AIM OF THE TASK: Transcribe the full listing exactly, and drop every picture.

^^^^

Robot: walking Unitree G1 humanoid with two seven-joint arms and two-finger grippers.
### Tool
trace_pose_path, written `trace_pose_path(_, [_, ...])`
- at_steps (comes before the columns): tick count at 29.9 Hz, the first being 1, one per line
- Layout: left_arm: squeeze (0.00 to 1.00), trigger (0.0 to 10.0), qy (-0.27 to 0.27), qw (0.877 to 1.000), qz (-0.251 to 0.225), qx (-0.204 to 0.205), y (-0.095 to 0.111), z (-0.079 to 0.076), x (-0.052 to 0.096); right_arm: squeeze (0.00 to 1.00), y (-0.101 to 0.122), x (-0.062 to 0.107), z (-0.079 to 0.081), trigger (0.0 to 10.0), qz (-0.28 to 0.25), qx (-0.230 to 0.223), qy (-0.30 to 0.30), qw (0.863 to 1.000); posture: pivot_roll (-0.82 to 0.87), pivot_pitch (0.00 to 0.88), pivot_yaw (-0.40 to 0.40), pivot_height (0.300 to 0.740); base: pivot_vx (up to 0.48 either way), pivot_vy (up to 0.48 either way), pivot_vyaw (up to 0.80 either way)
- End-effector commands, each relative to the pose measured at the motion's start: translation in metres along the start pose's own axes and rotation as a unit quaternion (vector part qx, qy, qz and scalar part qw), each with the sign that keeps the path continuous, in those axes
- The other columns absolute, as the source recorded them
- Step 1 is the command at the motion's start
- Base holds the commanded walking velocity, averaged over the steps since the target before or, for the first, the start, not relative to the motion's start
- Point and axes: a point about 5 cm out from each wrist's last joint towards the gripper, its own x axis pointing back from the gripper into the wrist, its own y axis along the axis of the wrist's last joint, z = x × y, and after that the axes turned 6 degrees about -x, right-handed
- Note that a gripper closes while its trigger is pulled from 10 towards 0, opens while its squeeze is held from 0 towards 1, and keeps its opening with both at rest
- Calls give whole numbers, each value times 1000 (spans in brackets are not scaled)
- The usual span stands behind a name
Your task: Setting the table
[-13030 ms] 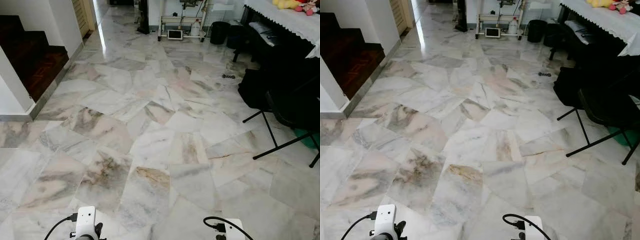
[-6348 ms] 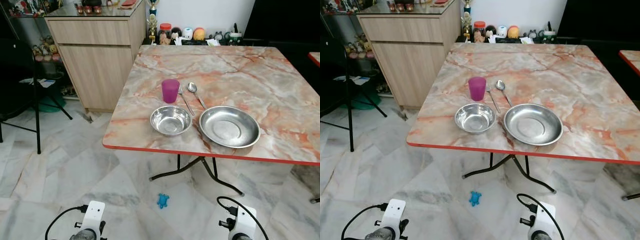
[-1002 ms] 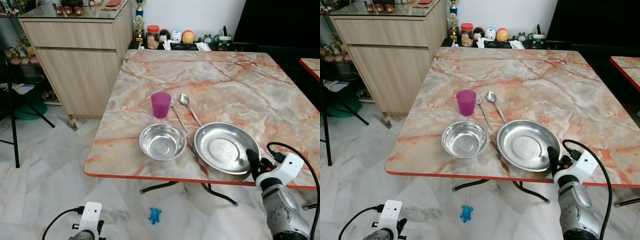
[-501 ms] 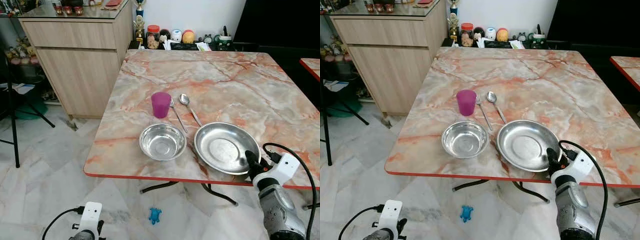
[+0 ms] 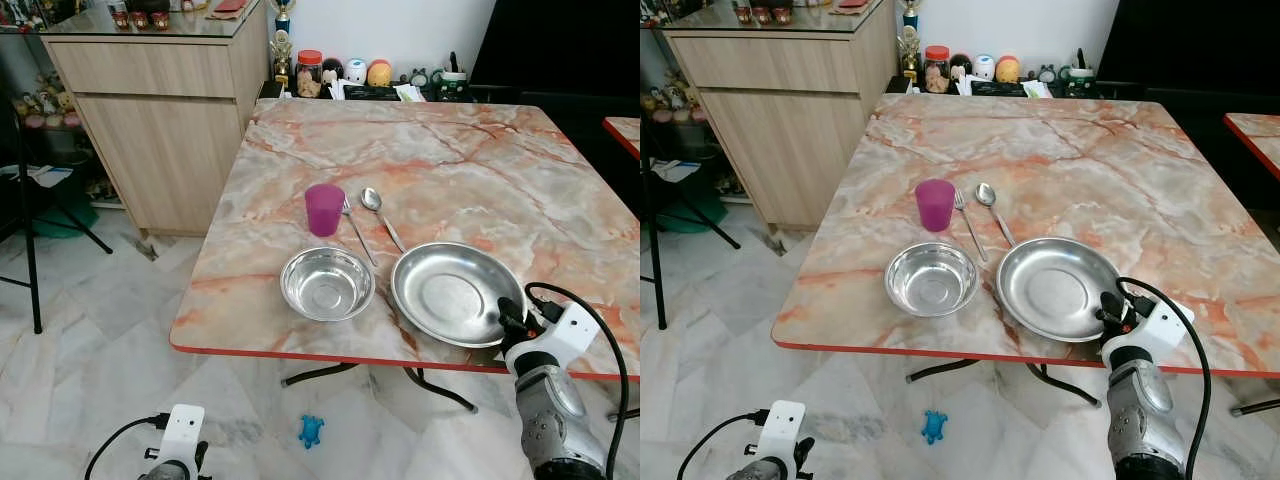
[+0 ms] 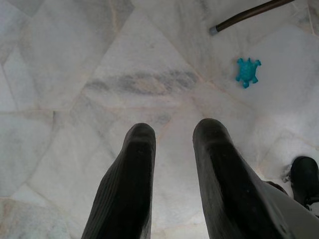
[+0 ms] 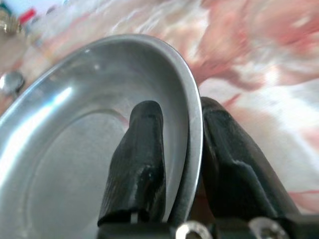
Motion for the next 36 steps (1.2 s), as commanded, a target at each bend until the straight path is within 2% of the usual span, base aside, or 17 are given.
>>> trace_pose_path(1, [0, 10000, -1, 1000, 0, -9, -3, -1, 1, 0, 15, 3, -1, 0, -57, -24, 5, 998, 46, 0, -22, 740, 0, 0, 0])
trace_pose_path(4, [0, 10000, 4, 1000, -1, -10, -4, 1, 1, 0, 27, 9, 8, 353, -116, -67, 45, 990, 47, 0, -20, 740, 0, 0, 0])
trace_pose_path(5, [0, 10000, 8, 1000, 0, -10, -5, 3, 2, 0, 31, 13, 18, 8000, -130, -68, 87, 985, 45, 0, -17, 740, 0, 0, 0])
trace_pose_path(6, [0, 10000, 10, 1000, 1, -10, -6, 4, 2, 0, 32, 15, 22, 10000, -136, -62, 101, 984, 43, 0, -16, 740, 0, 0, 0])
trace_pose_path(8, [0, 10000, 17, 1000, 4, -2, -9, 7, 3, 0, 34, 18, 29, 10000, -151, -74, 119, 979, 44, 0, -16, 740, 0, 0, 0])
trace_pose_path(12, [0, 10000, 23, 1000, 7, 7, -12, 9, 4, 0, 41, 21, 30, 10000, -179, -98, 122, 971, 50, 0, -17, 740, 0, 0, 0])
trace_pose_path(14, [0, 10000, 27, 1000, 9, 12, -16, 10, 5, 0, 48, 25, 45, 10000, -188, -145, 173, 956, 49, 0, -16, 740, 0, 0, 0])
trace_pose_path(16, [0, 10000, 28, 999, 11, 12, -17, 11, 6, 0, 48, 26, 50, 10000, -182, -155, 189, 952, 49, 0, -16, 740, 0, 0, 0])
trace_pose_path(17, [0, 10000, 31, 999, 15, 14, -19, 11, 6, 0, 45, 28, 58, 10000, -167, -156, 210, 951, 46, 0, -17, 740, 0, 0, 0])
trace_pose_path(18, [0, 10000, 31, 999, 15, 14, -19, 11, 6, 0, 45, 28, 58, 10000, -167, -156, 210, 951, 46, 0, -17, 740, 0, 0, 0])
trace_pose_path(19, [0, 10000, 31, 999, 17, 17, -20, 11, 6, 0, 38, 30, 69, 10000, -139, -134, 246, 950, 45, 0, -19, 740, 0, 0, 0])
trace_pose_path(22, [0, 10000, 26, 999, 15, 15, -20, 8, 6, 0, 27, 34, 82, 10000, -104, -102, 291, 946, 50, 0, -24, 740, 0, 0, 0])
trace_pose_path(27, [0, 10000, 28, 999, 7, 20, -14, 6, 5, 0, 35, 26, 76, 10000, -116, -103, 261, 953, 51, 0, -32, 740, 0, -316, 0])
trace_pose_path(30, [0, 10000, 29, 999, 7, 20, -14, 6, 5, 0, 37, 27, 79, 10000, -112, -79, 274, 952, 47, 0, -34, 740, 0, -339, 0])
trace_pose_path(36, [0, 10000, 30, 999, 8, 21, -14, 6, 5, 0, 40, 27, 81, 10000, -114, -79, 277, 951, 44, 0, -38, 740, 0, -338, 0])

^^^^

RESPONSE BOX:
Robot: walking Unitree G1 humanoid with two seven-joint arms and two-finger grippers.
### Tool
trace_pose_path, written `trace_pose_path(_, [_, ...])`
- at_steps (comes before the columns): tick count at 29.9 Hz, the first being 1, one per line
- Layout: left_arm: squeeze (0.00 to 1.00), trigger (0.0 to 10.0), qy (-0.27 to 0.27), qw (0.877 to 1.000), qz (-0.251 to 0.225), qx (-0.204 to 0.205), y (-0.095 to 0.111), z (-0.079 to 0.076), x (-0.052 to 0.096); right_arm: squeeze (0.00 to 1.00), y (-0.101 to 0.122), x (-0.062 to 0.107), z (-0.079 to 0.081), trigger (0.0 to 10.0), qz (-0.28 to 0.25), qx (-0.230 to 0.223), qy (-0.30 to 0.30), qw (0.863 to 1.000); posture: pivot_roll (-0.82 to 0.87), pivot_pitch (0.00 to 0.88), pivot_yaw (-0.40 to 0.40), pivot_height (0.300 to 0.740); base: pivot_vx (up to 0.48 either way), pivot_vy (up to 0.48 either way), pivot_vyaw (up to 0.80 either way)
- End-effector commands, each relative to the pose measured at the motion's start: translation in metres along the start pose's own axes and rotation as a unit quaternion (vector part qx, qy, qz and scalar part qw), each with the sign that keeps the path continuous, in those axes
- The other columns absolute, as the source recorded them
- Step 1 is the command at the motion's start
- Base holds the commanded walking velocity, averaged over the steps since the target before or, for the first, the start, not relative to the motion's start
- Point and axes: a point about 5 cm out from each wrist's last joint towards the gripper, its own x axis pointing back from the gripper into the wrist, its own y axis along the axis of the wrist's last joint, z = x × y, and after that the axes turned 6 degrees about -x, right-handed
- Note that a gripper closes while its trigger is pulled from 10 towards 0, opens while its squeeze is held from 0 towards 1, and keeps its opening with both at rest
- Calls give whole numbers, each value times 1000 (spans in brackets are not scaled)
- The usual span stands behind a name
Your task: Setting the table
[-13030 ms] 
[-6348 ms] 
[-1002 ms] 
[-501 ms] 
[+0 ms] 
[+0 ms] 
[+0 ms] 
Motion for the next 36 steps (1.2 s), as commanded, a target at each bend until the straight path is within 2% of the usual span, base aside, or 17 are given.
>>> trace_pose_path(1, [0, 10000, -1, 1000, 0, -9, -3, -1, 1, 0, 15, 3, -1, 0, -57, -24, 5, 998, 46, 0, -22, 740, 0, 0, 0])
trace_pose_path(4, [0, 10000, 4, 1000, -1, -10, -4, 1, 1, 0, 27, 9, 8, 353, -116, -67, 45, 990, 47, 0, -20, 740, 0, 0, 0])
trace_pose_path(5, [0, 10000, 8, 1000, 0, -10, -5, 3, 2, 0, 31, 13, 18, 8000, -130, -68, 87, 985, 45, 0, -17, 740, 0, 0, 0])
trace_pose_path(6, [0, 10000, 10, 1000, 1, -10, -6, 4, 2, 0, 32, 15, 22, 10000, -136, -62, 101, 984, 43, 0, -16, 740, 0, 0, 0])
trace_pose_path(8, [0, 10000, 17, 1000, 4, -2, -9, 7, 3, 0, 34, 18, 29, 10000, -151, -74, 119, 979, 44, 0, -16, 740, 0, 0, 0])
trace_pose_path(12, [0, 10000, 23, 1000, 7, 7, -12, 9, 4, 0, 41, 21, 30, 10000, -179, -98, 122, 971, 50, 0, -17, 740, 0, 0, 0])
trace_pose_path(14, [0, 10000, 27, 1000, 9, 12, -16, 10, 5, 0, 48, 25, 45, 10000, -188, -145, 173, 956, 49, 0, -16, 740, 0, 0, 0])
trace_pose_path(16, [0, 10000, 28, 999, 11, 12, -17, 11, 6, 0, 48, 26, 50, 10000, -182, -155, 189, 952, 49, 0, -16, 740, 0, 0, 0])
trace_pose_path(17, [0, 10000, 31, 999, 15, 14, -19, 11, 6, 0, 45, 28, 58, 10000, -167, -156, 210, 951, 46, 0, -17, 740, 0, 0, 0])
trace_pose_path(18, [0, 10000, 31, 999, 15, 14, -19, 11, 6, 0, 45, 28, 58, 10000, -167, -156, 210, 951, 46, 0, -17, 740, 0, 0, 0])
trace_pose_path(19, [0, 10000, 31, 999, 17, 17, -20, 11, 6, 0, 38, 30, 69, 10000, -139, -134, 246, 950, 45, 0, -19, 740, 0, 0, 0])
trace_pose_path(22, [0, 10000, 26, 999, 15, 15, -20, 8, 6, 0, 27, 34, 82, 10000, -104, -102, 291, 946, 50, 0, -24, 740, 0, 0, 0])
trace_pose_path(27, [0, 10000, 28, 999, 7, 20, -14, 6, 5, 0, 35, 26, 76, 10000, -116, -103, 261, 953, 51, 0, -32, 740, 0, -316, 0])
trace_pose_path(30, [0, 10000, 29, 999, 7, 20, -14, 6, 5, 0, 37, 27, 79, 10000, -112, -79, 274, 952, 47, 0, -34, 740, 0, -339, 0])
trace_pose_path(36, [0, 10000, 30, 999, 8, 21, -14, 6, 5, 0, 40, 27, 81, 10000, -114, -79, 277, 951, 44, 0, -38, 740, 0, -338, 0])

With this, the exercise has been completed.